* EXERCISE INSTRUCTIONS
Copy all lines holding the word "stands" from the entries.

(Extracted data entries)
..........
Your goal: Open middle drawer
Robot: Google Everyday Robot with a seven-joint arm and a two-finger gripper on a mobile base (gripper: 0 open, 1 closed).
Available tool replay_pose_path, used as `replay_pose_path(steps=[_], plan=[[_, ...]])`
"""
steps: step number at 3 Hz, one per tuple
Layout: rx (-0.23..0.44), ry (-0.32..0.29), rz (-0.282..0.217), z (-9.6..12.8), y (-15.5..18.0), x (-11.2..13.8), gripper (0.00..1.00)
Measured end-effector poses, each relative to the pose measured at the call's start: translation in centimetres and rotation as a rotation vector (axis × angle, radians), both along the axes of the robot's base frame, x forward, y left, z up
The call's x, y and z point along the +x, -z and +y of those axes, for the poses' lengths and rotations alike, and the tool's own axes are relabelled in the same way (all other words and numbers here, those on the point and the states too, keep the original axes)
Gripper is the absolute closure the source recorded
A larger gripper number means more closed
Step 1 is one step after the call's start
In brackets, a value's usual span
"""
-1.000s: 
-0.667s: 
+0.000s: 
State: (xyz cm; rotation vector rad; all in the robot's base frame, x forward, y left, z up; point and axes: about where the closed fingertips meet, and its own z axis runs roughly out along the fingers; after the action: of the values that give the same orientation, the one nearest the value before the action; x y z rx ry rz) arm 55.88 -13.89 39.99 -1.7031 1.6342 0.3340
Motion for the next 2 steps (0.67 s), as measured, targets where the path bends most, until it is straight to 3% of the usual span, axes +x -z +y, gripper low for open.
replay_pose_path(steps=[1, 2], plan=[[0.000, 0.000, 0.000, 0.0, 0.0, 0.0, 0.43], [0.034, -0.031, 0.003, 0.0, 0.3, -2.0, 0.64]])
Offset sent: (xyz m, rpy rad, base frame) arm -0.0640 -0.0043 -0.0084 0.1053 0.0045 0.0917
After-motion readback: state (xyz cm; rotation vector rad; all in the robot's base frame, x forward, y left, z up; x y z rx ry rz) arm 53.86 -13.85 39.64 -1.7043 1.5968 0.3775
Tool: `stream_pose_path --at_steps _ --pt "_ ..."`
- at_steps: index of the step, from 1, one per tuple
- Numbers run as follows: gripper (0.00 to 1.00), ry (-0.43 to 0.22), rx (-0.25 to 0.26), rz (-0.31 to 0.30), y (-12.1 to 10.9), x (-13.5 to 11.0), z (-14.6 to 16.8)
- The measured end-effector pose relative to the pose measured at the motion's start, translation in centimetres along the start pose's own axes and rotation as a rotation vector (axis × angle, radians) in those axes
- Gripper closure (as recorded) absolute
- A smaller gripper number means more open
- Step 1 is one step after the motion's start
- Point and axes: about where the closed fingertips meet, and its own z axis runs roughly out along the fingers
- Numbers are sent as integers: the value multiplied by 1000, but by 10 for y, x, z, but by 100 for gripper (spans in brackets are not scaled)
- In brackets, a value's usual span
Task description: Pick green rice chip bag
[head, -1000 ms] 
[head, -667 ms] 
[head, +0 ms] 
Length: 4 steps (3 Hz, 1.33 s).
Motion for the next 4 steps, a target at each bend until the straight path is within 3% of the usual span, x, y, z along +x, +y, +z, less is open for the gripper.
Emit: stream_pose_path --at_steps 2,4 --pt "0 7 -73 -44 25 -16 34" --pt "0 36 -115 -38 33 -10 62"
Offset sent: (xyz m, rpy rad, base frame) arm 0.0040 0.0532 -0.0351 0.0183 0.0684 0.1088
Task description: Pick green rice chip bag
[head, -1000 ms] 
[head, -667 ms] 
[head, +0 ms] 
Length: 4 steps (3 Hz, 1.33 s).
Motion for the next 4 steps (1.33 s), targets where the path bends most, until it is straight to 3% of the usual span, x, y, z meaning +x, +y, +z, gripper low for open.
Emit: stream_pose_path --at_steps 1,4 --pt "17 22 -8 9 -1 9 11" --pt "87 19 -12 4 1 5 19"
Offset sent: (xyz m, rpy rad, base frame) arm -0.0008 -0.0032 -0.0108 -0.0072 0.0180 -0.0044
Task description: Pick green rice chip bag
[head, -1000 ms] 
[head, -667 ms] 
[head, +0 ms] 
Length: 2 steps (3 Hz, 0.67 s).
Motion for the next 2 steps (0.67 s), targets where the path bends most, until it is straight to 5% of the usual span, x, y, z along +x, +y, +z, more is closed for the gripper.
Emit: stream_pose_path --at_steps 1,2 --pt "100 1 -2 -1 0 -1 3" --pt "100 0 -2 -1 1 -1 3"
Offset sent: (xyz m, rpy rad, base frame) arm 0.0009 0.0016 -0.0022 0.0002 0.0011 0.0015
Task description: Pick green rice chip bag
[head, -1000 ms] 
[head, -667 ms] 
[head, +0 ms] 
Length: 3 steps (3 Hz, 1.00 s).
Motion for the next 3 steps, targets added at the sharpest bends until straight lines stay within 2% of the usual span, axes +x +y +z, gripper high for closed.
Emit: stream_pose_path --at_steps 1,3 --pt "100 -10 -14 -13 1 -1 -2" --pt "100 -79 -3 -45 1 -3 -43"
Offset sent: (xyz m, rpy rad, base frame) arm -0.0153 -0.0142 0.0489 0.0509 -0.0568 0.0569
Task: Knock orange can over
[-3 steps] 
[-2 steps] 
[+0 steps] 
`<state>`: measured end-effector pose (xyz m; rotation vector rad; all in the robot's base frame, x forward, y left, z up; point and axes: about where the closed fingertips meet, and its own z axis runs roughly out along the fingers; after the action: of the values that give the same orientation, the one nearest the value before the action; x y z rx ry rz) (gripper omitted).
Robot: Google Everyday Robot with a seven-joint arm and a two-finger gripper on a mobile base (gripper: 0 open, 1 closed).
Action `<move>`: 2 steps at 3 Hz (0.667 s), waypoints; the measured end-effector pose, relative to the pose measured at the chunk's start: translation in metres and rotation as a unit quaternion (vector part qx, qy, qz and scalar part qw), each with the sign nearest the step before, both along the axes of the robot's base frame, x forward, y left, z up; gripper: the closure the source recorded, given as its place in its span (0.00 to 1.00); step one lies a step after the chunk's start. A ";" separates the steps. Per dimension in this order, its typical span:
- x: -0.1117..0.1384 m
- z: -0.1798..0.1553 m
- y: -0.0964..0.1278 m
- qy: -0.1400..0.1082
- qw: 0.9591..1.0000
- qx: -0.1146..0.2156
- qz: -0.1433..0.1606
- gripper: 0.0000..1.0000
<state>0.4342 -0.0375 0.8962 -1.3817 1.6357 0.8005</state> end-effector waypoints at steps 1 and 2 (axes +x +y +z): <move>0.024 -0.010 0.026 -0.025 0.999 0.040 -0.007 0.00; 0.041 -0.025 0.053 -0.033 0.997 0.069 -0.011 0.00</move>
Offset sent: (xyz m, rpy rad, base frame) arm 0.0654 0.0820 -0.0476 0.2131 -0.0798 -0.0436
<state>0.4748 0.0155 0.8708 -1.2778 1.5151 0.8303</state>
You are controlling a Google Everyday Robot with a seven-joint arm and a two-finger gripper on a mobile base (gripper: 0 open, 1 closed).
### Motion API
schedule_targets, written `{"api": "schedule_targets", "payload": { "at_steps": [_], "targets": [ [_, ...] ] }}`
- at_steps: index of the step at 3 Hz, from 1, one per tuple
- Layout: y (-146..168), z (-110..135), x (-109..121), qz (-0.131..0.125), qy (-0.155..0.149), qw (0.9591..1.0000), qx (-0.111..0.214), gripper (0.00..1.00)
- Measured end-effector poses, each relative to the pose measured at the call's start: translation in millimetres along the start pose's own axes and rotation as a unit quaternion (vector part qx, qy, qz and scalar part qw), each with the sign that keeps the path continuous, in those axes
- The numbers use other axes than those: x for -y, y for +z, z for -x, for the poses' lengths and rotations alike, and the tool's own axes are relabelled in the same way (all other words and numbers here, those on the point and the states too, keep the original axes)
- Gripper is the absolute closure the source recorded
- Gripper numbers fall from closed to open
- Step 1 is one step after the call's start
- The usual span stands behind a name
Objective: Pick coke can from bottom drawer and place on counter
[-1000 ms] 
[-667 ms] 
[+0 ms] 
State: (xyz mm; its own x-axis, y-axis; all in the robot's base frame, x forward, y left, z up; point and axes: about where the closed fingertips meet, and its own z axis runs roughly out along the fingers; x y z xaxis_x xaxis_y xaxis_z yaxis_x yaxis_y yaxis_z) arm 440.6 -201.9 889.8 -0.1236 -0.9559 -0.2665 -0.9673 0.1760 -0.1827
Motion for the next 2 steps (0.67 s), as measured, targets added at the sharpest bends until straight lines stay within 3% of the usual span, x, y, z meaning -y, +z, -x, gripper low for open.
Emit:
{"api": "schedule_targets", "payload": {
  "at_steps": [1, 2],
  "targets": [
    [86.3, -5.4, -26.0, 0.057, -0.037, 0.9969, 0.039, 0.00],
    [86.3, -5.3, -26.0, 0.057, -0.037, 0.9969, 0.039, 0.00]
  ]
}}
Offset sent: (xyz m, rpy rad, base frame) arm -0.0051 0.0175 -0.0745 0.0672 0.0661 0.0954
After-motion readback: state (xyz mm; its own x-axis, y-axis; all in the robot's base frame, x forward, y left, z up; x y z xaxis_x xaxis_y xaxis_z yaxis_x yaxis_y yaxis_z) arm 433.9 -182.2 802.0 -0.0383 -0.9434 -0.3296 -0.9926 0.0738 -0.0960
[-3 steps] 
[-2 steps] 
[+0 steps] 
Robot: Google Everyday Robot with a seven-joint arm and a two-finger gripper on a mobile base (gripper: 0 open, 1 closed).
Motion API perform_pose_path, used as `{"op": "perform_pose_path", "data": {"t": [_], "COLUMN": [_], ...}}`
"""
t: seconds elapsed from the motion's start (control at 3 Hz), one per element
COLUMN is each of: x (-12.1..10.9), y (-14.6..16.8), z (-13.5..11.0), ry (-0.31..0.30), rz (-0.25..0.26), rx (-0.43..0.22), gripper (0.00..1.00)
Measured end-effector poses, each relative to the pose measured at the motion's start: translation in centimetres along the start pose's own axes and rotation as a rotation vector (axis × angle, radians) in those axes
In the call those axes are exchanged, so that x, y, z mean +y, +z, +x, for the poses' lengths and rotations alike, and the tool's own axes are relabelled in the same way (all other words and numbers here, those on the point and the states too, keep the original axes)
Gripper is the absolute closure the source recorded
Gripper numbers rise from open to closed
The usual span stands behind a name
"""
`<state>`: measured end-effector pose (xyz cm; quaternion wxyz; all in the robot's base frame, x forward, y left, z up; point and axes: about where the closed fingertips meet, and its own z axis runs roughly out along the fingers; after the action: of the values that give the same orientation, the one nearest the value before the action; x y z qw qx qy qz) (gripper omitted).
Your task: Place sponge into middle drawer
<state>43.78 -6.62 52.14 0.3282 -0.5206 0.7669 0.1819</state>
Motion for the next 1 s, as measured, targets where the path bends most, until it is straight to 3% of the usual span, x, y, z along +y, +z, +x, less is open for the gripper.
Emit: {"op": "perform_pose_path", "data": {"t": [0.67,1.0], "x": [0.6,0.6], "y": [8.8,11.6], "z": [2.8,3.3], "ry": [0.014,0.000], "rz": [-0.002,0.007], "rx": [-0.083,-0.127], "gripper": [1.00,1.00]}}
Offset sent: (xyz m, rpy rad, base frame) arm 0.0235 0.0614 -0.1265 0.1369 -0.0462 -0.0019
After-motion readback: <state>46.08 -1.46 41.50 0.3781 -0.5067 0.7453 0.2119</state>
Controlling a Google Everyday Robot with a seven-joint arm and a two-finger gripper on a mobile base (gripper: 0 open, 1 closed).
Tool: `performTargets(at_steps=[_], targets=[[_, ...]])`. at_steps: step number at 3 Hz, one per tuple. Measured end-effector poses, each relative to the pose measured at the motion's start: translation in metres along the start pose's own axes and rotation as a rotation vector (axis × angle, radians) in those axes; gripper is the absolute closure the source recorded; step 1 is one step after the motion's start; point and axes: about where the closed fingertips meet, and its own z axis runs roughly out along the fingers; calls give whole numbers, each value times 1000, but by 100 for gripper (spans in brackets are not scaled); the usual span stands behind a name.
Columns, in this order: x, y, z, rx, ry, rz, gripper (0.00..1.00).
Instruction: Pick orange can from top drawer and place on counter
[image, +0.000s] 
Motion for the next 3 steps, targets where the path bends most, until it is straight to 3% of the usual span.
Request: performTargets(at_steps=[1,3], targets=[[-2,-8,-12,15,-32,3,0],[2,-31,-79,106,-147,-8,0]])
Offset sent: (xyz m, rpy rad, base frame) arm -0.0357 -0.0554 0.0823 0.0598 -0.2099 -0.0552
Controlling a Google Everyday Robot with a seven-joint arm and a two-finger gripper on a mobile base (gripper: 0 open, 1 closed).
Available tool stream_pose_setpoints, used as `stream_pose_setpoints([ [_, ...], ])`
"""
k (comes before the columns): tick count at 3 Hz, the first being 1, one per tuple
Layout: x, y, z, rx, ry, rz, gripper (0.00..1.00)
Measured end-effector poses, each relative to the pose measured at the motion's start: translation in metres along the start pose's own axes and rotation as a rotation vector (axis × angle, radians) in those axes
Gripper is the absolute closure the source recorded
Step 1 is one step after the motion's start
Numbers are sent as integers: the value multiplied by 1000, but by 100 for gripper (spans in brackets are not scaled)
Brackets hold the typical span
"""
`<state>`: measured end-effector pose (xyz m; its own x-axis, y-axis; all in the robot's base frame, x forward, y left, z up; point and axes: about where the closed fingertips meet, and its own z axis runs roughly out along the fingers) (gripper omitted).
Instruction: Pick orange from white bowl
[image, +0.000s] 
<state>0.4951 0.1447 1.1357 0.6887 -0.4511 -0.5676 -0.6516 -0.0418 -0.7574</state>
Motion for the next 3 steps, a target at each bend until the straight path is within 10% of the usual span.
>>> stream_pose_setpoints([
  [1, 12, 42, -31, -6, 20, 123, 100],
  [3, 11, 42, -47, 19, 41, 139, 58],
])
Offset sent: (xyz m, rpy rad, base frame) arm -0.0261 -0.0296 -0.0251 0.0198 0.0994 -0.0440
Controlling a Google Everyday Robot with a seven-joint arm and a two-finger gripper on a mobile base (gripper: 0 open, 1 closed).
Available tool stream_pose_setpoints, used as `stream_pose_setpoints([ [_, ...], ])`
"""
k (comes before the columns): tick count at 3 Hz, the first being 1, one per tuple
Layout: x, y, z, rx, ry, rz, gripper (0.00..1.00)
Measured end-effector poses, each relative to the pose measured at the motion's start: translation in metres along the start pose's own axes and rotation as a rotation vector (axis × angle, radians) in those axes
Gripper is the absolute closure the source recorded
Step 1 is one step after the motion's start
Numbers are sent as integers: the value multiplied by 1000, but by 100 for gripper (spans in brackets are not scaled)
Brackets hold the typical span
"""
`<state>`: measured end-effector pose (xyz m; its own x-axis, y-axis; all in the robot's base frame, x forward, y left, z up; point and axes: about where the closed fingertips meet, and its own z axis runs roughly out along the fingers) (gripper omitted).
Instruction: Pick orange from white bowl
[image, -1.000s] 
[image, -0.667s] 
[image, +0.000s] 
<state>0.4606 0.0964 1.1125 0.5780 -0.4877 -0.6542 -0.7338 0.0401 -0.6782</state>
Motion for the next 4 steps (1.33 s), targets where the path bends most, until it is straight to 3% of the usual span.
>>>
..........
* EXERCISE OUTPUT
- The usual span stands behind a name
The usual span stands behind a name
Tool: `performTargets(at_steps=[_], targets=[[_, ...]])`. at_steps: step number at 3 Hz, one per tuple. Measured end-effector poses, each relative to the pose measured at the motion's start: translation in metres along the start pose's own axes and rotation as a rotation vector (axis × angle, radians) in those axes; gripper is the absolute closure the source recorded; step 1 is one step after the motion's start; point and axes: about where the closed fingertips meet, and its own z axis runs roughly out along the fingers; calls give whole numbers, each value times 1000, but by 100 for gripper (spans in brackets are not scaled); the usual span stands behind a name.

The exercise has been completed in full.